Literary Periodicals: Irish Pages Eds Chris Agee, Cathal O'Searcaigh and Seán Mac Aindreasa (Vol 4, No. 1), 256pp. €14 Cork Literary Review Eds Eugene O'Connell, Sheila O'Hagan and John W. Sexton (Vol. XII, 2007), 373pp. €12 The Dublin Review Ed Brendan Barrington (No. 29, Winter 2007-8), 112pp. €7.50 Dublin Review of Books Winter 2007/8 issue, online at www.drb.ie, free Poetry Ireland Review Ed Eiléan Ní Chuileanáin (Issue. 92, 2007), 108pp. €9.99 The Stinging Fly Ed. Declan Meade (Issue 8, vol. 2, Winter 2007-8), 112pp. €7 Field Day Review Eds Seamus Deane and Breandán Mac Suibhne (Issue 3, 2007), 308pp. €35 Irish University Review, Ed Anne Fogarty (Vol. 37, No. 2, Autumn/Winter, 2007), 291-606pp. €12
There was a time when the small-circulation literary magazine evoked garrets and Gitanes, impoverished intellectuals and artists eking out a living.

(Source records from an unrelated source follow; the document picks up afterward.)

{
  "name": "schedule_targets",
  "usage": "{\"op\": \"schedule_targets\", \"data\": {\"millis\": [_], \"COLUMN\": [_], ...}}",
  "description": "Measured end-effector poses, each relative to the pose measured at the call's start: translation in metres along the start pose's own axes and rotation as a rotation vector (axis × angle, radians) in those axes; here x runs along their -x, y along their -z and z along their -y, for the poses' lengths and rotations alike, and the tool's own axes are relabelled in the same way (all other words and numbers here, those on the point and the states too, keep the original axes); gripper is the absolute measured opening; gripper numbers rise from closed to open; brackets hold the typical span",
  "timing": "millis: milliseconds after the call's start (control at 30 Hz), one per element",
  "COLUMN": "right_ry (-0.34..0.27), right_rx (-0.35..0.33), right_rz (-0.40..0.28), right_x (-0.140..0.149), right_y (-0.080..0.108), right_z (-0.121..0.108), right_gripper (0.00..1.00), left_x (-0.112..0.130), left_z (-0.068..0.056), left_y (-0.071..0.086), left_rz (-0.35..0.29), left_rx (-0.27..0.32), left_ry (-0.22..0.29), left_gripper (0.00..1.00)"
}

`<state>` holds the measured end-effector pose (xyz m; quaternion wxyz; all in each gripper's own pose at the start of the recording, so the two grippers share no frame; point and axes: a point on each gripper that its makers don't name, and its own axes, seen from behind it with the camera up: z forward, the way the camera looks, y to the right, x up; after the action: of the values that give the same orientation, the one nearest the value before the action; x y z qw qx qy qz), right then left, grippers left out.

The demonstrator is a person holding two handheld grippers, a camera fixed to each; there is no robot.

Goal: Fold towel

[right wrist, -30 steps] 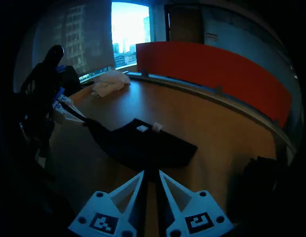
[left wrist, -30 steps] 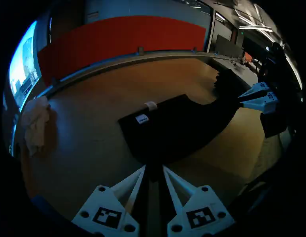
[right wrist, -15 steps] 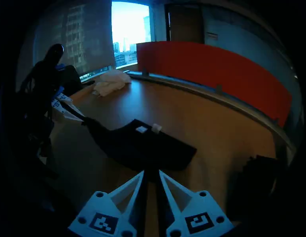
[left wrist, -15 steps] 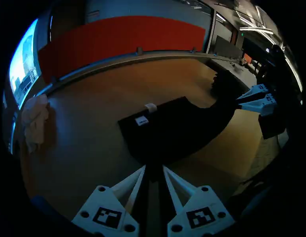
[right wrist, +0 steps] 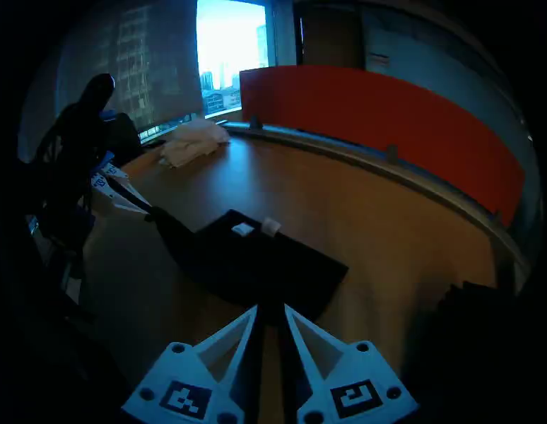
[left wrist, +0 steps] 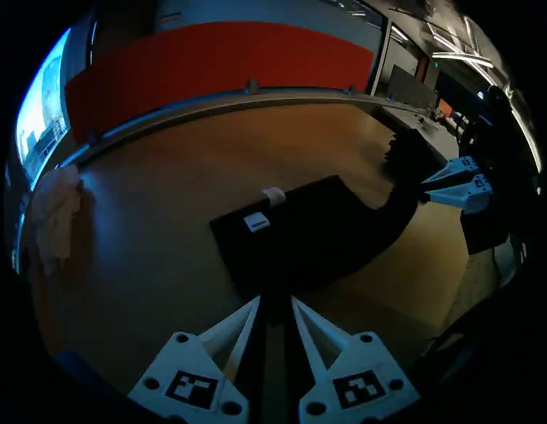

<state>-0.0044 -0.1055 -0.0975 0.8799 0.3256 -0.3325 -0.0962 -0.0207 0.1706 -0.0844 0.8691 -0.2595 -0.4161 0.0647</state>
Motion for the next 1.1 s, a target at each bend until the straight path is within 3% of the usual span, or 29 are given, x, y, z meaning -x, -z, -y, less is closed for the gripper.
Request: {"op": "schedule_targets", "data": {"millis": [467,1100], "right_ry": [-0.025,-0.051], "right_rx": [0.021,0.03], "right_rz": [0.03,0.091], "right_x": [-0.001,0.017], "right_y": [-0.046,-0.082], "right_z": [-0.038,-0.054], "right_gripper": [0.11,0.11], "left_x": [-0.023,-0.011], "left_z": [0.029,0.042], "left_y": [-0.048,-0.092], "left_rz": [0.013,0.062], "left_rx": [-0.011,-0.015], "left_ry": [0.0,-0.027], "left_gripper": [0.14,0.15]}}
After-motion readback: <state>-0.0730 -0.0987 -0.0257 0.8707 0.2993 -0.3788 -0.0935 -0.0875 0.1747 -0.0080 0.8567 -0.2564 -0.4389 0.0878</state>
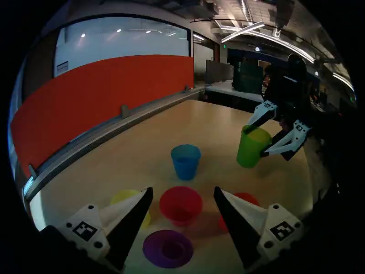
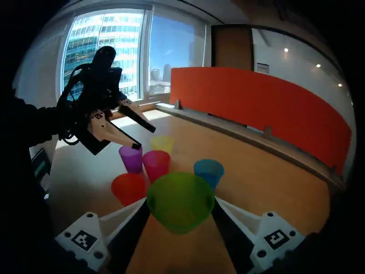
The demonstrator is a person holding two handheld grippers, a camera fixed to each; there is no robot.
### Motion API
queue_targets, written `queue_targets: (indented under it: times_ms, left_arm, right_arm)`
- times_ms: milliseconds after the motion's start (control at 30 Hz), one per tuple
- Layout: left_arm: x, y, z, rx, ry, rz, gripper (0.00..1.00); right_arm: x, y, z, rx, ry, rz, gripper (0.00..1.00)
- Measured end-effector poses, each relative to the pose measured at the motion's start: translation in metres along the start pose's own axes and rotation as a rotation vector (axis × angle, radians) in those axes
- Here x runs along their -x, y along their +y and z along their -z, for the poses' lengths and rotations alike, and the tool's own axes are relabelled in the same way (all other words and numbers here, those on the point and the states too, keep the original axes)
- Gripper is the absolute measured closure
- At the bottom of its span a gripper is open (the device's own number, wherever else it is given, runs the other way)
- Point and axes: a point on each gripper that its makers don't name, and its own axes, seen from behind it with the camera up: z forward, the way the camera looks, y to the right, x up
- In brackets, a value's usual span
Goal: Pour water
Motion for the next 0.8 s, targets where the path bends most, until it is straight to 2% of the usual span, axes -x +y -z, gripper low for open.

Such periodicals advocated radical artistic innovation and opposed the norms and values of the bourgeois status quo. These days, smoking bans have done for the Gitanes, even in Paris, and judging by the production qualities of some of these magazines, finances are no longer as hand-to-mouth as they were.
With the exception of the US-funded Field Day Review, and the venerable Irish University Review, all the magazines here sport the Arts Council logo. Indeed some of them are lavishly put together, run to several hundred pages and sport colour plates. Perhaps this is one reason why the traditional stance of political and social dissent seems rare in many of the pieces here. The short stories and lyric poetry usually deal with private and familial experience. Rarely do we find explicit treatment of issues such as immigration, social inequality or rapacious consumerism that has drawn comment in modern Ireland. There are exceptions, of course, such as Thomas McCarthy's poem in Cork Literary Review, A Polish Youth Thinks Only of Home.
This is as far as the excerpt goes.